‘Nigeria to witness more unrest, hardship in next five years’
Fractious political scene, uncertainty over the health of President Muhammadu Buhari, violent unrest and severe economic difficulties will remain sources of instability in Nigeria in the next five years, the latest five-year outlook by the Economic Intelligence Unit (EIU) has shown.
According to the business unit arm of the United Kingdom-based Economist Group which provides advisory services through research and analysis, Nigeria faces the biggest challenges to its constitutional democracy since the return to civilian rule in 1999.
It noted that risks in the early part of the 2017-2021 prediction are heightened by a likely transfer of power before the electoral cycle at the presidency.
With the President having spent much of the first half of this year in the UK receiving treatment for an undisclosed ailment, the EIU said: “We view it likely that Mr. Buhari will be forced to leave office before the official end of his term in 2019. He will be replaced by his deputy, Yemi Osinbajo, to serve the remainder of the term as stipulated in the constitution.”
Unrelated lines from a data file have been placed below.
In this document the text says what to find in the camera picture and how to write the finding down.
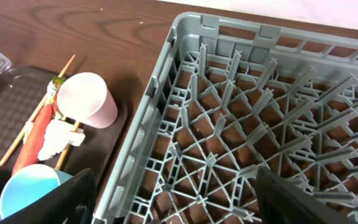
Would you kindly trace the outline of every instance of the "stick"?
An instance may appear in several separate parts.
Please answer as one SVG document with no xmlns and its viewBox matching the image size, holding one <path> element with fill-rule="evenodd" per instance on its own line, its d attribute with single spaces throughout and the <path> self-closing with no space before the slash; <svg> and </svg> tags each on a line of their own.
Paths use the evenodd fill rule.
<svg viewBox="0 0 358 224">
<path fill-rule="evenodd" d="M 74 127 L 71 130 L 72 132 L 76 132 L 78 127 L 80 126 L 80 122 L 79 121 L 75 121 Z M 70 145 L 67 144 L 66 147 L 63 149 L 62 153 L 60 154 L 59 160 L 57 161 L 57 164 L 55 166 L 56 170 L 60 170 L 62 168 L 63 163 L 66 160 L 66 157 L 68 155 L 68 150 L 70 149 Z"/>
<path fill-rule="evenodd" d="M 71 59 L 67 62 L 66 66 L 63 68 L 63 70 L 60 72 L 59 74 L 59 78 L 63 77 L 67 68 L 70 66 L 71 62 L 73 61 L 75 55 L 73 55 L 71 57 Z M 47 94 L 45 94 L 45 96 L 42 98 L 41 102 L 38 104 L 37 108 L 34 110 L 34 112 L 31 114 L 28 122 L 33 122 L 35 120 L 35 118 L 38 116 L 38 113 L 40 112 L 40 110 L 42 109 L 42 107 L 44 107 L 44 104 L 47 100 Z M 13 141 L 13 143 L 11 144 L 11 146 L 9 147 L 9 149 L 6 151 L 4 157 L 1 159 L 0 161 L 0 166 L 5 165 L 5 163 L 8 161 L 8 159 L 12 156 L 13 152 L 15 151 L 15 149 L 17 148 L 17 146 L 20 144 L 20 141 L 23 139 L 24 137 L 24 127 L 22 128 L 22 130 L 20 131 L 20 133 L 17 135 L 16 139 Z"/>
</svg>

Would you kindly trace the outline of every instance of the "gray basket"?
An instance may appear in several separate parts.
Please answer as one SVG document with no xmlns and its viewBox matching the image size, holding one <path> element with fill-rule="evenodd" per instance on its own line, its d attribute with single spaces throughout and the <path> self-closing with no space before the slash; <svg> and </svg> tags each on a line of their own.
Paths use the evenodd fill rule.
<svg viewBox="0 0 358 224">
<path fill-rule="evenodd" d="M 245 30 L 255 36 L 248 38 Z M 343 107 L 338 109 L 335 102 Z M 112 223 L 114 217 L 129 214 L 126 222 L 137 217 L 142 223 L 185 223 L 183 212 L 195 206 L 211 223 L 233 217 L 239 223 L 260 222 L 251 206 L 256 203 L 252 185 L 260 166 L 323 203 L 344 207 L 342 211 L 358 222 L 358 192 L 348 185 L 358 184 L 358 128 L 350 124 L 354 119 L 358 122 L 358 40 L 195 12 L 180 14 L 94 223 Z M 346 138 L 330 133 L 338 130 Z M 179 139 L 183 133 L 187 138 Z M 166 146 L 159 146 L 160 138 L 168 139 Z M 215 145 L 223 152 L 213 152 Z M 162 156 L 153 156 L 156 150 Z M 237 161 L 243 152 L 254 161 Z M 188 170 L 188 161 L 200 166 Z M 332 169 L 333 164 L 345 172 Z M 228 181 L 219 178 L 219 170 Z M 154 188 L 143 197 L 139 190 L 151 176 Z M 176 187 L 185 179 L 193 194 Z M 217 191 L 228 205 L 213 202 Z M 161 194 L 169 196 L 173 207 L 156 217 L 153 206 Z M 242 199 L 245 194 L 248 200 Z M 178 206 L 175 195 L 185 197 L 187 205 Z M 224 213 L 217 217 L 211 207 Z"/>
</svg>

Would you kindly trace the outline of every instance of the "brown table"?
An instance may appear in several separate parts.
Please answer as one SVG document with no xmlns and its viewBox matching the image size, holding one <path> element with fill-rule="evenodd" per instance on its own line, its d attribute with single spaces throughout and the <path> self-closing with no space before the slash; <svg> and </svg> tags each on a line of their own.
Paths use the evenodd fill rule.
<svg viewBox="0 0 358 224">
<path fill-rule="evenodd" d="M 185 11 L 358 39 L 358 30 L 153 0 L 5 0 L 0 1 L 0 51 L 15 66 L 54 72 L 76 54 L 68 74 L 94 72 L 105 78 L 113 97 L 127 103 L 130 124 L 172 21 Z"/>
</svg>

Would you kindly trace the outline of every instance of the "dark brown tray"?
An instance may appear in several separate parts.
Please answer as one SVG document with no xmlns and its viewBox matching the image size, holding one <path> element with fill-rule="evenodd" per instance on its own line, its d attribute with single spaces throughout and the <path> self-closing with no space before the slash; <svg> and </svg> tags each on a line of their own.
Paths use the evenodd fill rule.
<svg viewBox="0 0 358 224">
<path fill-rule="evenodd" d="M 54 75 L 32 67 L 13 68 L 0 75 L 0 160 L 44 97 Z M 117 102 L 117 106 L 119 114 L 111 126 L 104 129 L 80 126 L 84 129 L 85 140 L 80 147 L 71 150 L 63 171 L 74 175 L 84 168 L 92 168 L 96 183 L 99 183 L 127 118 L 126 106 L 121 102 Z M 21 147 L 17 147 L 6 165 L 0 167 L 0 191 L 11 177 Z M 55 167 L 59 156 L 55 155 L 44 164 Z"/>
</svg>

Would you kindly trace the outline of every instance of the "chopstick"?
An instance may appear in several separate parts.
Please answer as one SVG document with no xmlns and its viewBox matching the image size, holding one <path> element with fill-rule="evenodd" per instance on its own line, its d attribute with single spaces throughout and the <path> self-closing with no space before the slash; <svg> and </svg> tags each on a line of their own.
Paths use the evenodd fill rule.
<svg viewBox="0 0 358 224">
<path fill-rule="evenodd" d="M 67 62 L 66 66 L 60 72 L 60 74 L 58 76 L 59 78 L 64 76 L 67 68 L 70 66 L 70 64 L 73 61 L 74 57 L 75 57 L 75 55 L 73 55 L 71 57 L 71 59 Z M 35 120 L 35 118 L 38 116 L 38 113 L 40 112 L 40 110 L 44 107 L 46 100 L 47 100 L 47 94 L 45 94 L 45 96 L 42 98 L 41 102 L 38 104 L 37 108 L 31 114 L 28 122 L 33 122 Z M 20 133 L 17 135 L 16 139 L 13 141 L 13 143 L 9 147 L 9 149 L 5 152 L 4 157 L 2 157 L 2 159 L 0 161 L 0 166 L 5 165 L 5 163 L 8 161 L 8 159 L 12 156 L 13 152 L 15 151 L 17 146 L 20 144 L 20 141 L 23 139 L 24 132 L 25 132 L 25 129 L 23 127 L 22 130 L 20 131 Z"/>
<path fill-rule="evenodd" d="M 71 130 L 72 132 L 76 132 L 78 127 L 80 126 L 79 121 L 75 121 L 74 127 Z M 66 160 L 66 157 L 68 155 L 68 150 L 70 149 L 70 144 L 67 144 L 66 147 L 63 149 L 62 153 L 60 154 L 59 160 L 57 161 L 57 164 L 55 166 L 55 169 L 60 170 L 63 166 L 63 163 Z"/>
</svg>

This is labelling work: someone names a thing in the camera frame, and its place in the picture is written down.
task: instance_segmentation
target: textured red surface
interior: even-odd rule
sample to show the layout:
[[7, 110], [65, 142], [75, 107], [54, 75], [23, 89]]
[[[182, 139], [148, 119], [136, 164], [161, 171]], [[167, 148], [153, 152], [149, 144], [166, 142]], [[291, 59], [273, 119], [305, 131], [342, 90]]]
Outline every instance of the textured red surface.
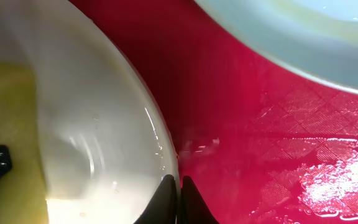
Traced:
[[143, 76], [220, 223], [358, 223], [358, 96], [243, 46], [187, 0], [71, 0]]

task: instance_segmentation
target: red tablecloth
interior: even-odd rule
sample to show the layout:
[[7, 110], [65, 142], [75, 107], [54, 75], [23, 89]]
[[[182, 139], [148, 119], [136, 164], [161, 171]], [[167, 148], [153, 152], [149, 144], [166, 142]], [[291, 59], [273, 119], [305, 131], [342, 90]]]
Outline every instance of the red tablecloth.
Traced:
[[358, 96], [242, 45], [190, 0], [71, 0], [126, 54], [216, 219], [358, 223]]

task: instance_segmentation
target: yellow sponge
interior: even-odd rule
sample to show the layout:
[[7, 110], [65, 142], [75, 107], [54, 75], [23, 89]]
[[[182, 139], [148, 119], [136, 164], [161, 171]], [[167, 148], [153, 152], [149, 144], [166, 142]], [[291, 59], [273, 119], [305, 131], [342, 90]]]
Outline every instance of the yellow sponge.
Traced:
[[0, 144], [13, 168], [0, 180], [0, 224], [47, 224], [38, 142], [34, 74], [0, 62]]

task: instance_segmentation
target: white plate
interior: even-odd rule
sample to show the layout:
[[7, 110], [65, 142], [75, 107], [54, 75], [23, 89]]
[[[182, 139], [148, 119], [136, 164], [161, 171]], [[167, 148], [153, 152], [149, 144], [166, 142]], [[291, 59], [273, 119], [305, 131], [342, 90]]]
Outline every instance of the white plate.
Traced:
[[144, 84], [67, 0], [0, 0], [0, 10], [36, 73], [50, 223], [134, 223], [163, 176], [178, 180]]
[[358, 94], [358, 1], [196, 2], [232, 35], [276, 64]]

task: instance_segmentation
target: light blue plate
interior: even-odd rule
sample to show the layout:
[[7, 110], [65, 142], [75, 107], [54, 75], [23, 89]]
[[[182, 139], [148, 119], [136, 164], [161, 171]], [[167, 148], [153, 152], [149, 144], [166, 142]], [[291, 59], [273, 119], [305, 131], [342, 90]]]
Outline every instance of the light blue plate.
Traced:
[[234, 37], [279, 66], [358, 94], [358, 1], [196, 2]]
Indeed, the outlook, contrary to some expectations by government, noted that policy reform will be slow as efforts to introduce market-oriented reforms and diversify the economy away from oil come up against vested interests, ideological opposition and bureaucratic inefficiency. It added that real GDP growth would ebb to recover from the recession of 2016, given an ongoing period of historically low oil prices and the weak policy response which will sap confidence in the economy more generally.
Similarly, the EIU projected that the average yearly inflation will rise further to 17 per cent this year owing to currency falls coupled with generally higher commodity prices, adding that greater currency stability will see inflation edge down, although not rapidly in 2018.
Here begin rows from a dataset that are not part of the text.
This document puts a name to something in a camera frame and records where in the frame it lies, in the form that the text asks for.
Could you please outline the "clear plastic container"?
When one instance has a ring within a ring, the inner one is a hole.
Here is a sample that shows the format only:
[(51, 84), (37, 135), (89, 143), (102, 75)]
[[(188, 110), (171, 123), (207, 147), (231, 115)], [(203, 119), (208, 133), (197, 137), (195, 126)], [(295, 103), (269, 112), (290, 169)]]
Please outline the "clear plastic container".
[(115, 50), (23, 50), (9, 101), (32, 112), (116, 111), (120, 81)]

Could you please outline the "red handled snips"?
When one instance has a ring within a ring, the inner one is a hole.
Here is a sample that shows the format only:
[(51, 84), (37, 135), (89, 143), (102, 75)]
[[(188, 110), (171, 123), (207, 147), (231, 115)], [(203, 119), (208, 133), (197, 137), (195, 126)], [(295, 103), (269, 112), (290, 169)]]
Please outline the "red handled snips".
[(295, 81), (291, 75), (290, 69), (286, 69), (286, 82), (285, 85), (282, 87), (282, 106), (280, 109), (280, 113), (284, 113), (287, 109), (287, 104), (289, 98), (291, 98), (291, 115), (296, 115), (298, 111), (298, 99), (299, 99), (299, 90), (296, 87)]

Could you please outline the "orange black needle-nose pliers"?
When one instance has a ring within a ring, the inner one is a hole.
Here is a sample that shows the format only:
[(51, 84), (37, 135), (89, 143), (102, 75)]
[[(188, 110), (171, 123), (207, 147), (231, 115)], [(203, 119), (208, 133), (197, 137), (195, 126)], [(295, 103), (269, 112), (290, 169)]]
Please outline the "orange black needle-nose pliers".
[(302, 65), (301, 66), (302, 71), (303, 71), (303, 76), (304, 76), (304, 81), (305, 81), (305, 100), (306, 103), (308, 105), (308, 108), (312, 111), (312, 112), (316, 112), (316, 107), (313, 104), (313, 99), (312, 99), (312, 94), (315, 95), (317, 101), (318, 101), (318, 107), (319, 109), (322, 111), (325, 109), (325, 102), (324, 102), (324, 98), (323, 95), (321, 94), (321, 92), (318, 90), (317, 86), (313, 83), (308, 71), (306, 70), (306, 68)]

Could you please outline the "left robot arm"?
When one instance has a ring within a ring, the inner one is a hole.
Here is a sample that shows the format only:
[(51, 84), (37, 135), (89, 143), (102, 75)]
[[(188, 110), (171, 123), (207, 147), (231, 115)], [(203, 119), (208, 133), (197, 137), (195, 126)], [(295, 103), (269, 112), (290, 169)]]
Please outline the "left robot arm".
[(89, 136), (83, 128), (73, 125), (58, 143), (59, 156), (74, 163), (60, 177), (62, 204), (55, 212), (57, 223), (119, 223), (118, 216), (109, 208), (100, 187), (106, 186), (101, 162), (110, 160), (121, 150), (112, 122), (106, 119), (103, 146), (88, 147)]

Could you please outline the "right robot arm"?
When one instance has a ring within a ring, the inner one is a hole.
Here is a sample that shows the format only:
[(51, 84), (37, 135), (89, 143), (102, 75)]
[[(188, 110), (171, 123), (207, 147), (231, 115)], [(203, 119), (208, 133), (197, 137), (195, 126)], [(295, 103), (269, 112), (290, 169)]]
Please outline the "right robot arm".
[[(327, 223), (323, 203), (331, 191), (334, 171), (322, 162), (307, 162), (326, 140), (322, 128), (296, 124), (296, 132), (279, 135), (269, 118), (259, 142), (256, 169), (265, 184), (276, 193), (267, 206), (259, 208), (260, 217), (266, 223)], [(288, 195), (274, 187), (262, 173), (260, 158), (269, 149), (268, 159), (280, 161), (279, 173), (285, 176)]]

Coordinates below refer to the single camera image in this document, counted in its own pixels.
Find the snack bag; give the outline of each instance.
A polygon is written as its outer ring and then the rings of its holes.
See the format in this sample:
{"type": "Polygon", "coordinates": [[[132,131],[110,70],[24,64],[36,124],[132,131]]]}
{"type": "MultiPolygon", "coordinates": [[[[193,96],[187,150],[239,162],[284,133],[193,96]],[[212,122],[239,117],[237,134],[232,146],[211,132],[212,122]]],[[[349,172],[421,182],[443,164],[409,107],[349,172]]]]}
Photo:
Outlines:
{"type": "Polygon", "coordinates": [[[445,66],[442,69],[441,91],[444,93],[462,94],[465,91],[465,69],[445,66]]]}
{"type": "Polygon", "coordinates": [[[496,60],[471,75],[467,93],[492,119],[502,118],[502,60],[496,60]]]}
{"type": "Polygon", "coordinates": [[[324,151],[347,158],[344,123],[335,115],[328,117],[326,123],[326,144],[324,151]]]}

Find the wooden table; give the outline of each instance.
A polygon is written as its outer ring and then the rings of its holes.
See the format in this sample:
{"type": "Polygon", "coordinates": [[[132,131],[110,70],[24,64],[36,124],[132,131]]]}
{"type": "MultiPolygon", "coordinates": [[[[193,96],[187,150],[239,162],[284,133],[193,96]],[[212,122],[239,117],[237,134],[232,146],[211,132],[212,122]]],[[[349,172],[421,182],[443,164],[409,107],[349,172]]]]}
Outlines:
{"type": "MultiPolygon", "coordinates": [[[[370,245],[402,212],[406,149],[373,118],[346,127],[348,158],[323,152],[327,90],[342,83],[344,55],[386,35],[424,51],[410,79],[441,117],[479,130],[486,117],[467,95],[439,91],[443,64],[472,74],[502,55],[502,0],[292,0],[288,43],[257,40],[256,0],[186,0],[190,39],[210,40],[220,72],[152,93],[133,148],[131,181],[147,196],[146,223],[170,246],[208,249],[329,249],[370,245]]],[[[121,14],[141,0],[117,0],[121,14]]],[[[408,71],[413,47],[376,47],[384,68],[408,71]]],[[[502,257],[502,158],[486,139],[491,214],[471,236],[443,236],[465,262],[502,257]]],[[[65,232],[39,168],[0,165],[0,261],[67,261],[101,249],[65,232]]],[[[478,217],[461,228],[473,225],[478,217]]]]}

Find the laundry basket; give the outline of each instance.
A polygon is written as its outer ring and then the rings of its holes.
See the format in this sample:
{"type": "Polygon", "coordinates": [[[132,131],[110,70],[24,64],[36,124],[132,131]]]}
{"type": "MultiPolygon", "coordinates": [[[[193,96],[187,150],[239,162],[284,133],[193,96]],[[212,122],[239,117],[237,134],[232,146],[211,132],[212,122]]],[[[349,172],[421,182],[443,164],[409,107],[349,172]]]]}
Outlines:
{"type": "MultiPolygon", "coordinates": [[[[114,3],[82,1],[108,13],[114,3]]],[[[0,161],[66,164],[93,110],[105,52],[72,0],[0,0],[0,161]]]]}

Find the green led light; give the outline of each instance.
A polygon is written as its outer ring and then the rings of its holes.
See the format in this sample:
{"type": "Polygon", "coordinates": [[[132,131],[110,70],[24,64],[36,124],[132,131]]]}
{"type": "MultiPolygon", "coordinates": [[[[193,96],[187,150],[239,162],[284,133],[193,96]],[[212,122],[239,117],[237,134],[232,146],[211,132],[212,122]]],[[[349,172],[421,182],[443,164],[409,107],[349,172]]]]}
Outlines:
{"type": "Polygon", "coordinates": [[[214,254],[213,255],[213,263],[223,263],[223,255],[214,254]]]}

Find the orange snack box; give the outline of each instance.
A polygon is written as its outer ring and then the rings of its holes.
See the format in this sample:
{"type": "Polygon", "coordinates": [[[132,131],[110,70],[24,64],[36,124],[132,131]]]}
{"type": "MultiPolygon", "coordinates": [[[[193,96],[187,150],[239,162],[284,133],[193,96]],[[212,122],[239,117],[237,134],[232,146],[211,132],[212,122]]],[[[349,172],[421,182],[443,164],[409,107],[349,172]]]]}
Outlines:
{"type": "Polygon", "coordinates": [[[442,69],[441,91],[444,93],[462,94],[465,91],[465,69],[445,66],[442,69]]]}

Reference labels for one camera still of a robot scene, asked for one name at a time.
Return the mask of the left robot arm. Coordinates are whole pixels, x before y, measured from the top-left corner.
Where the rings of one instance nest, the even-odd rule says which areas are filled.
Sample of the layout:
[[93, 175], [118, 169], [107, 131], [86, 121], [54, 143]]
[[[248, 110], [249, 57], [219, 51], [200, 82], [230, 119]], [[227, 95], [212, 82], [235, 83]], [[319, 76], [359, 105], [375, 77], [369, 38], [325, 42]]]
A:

Reacting to the report, an economist and investment banker, Bayo Rotimi, said: “I understand the anxiety around the political situation, movement in oil prices. These are things that we are aware of. If there are problems in those areas, then the nation’s economy may be adversely affected.”
Rotimi, who is also the Chief Executive Officer of Quest Advisory Services Limited, continued: “The EIU tends to be pessimistic. I do not agree with their position on the Economic Recovery and Growth Plan (ERGP). As always, everything is a function of implementation.”
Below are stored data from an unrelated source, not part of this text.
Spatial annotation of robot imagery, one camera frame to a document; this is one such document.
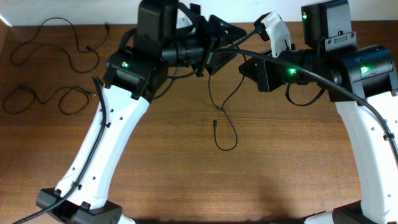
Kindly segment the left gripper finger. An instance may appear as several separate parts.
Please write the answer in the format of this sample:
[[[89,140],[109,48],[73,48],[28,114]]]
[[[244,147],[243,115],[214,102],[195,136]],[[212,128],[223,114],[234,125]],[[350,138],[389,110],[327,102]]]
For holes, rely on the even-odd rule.
[[[224,47],[228,44],[233,44],[247,35],[244,29],[233,26],[215,15],[211,15],[208,22],[211,27],[211,33],[215,35],[214,47]]]
[[[234,53],[214,53],[211,52],[205,63],[205,68],[209,75],[214,75],[227,63],[236,57]]]

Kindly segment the black usb cable thin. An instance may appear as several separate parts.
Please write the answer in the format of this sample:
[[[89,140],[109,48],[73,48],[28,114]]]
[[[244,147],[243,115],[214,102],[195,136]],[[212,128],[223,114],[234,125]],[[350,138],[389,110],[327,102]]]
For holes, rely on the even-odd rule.
[[[22,114],[24,112],[26,112],[27,110],[29,110],[35,102],[38,102],[40,105],[46,105],[47,103],[49,103],[54,96],[60,92],[65,90],[65,93],[60,97],[59,101],[58,101],[58,110],[59,112],[61,112],[61,114],[66,115],[66,116],[72,116],[75,114],[78,114],[80,112],[82,112],[85,108],[87,108],[90,105],[90,98],[96,96],[95,93],[88,91],[80,86],[63,86],[60,87],[58,89],[56,89],[47,99],[43,100],[40,99],[38,94],[36,93],[35,90],[33,90],[31,87],[27,86],[27,85],[18,85],[15,87],[15,89],[13,89],[3,100],[2,103],[2,109],[5,113],[7,114],[11,114],[11,115],[18,115],[18,114]],[[25,106],[23,109],[19,110],[19,111],[11,111],[9,109],[7,109],[6,107],[6,103],[10,100],[10,98],[15,95],[18,91],[24,91],[30,95],[32,95],[32,100],[27,104],[27,106]],[[76,111],[71,111],[68,112],[65,109],[63,109],[63,101],[64,99],[73,91],[76,91],[80,94],[82,94],[86,101],[85,103]]]

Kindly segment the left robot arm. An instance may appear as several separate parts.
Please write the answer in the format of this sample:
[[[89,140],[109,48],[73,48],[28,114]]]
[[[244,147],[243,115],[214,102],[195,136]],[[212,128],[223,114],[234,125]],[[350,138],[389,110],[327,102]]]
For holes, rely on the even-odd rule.
[[[72,165],[53,189],[40,191],[42,213],[62,223],[131,223],[108,200],[115,168],[135,126],[147,111],[171,67],[193,74],[215,72],[226,63],[213,51],[246,35],[196,4],[142,1],[137,27],[127,31],[110,56],[102,82],[95,82],[99,106]]]

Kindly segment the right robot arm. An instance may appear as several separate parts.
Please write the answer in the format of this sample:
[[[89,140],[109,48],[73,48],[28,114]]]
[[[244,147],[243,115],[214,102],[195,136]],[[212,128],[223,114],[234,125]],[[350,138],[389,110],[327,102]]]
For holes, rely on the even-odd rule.
[[[301,8],[307,49],[297,50],[276,12],[254,22],[271,44],[239,67],[270,92],[315,82],[335,104],[351,141],[361,199],[302,223],[397,222],[397,67],[381,45],[358,48],[348,1],[320,1]]]

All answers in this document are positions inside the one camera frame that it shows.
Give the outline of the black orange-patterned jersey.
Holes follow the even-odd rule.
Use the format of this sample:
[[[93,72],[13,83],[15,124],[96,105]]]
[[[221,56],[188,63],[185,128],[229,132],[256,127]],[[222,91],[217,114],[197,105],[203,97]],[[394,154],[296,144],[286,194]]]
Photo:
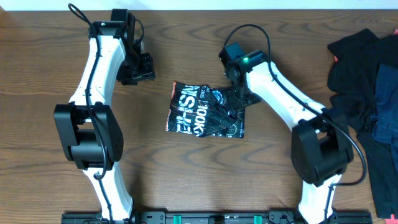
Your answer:
[[[199,138],[218,136],[242,139],[245,109],[233,109],[230,94],[231,88],[175,82],[165,130],[193,134]]]

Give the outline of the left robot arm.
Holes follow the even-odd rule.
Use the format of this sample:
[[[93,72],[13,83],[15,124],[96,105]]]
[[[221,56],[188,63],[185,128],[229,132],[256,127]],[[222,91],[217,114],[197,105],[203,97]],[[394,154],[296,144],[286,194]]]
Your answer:
[[[116,82],[137,85],[155,78],[144,37],[134,33],[142,22],[128,9],[113,9],[110,20],[91,22],[74,4],[68,8],[88,24],[90,52],[78,88],[67,104],[56,105],[53,117],[65,157],[89,178],[101,211],[64,213],[62,223],[140,223],[119,165],[124,137],[111,103]]]

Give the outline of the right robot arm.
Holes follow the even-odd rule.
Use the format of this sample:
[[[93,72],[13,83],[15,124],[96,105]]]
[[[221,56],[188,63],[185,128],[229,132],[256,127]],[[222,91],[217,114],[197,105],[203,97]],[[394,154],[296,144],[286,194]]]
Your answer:
[[[343,113],[302,93],[261,50],[246,54],[235,42],[224,45],[219,58],[233,84],[231,107],[243,109],[264,100],[290,129],[292,164],[303,180],[298,212],[304,222],[330,221],[334,190],[353,160]]]
For the Director-General of the Lagos Chamber of Commerce and Industry (LCCI), Muda Yusuf, he acknowledged the concerns but noted that government efforts in the areas of policy initiation and implementation had reflected genuine commitment to growth and development.
To the Director-General of the Manufacturers Association of Nigeria (MAN), Segun Kadiri, a lot has been done by the government in initiating policies that would turn the country around.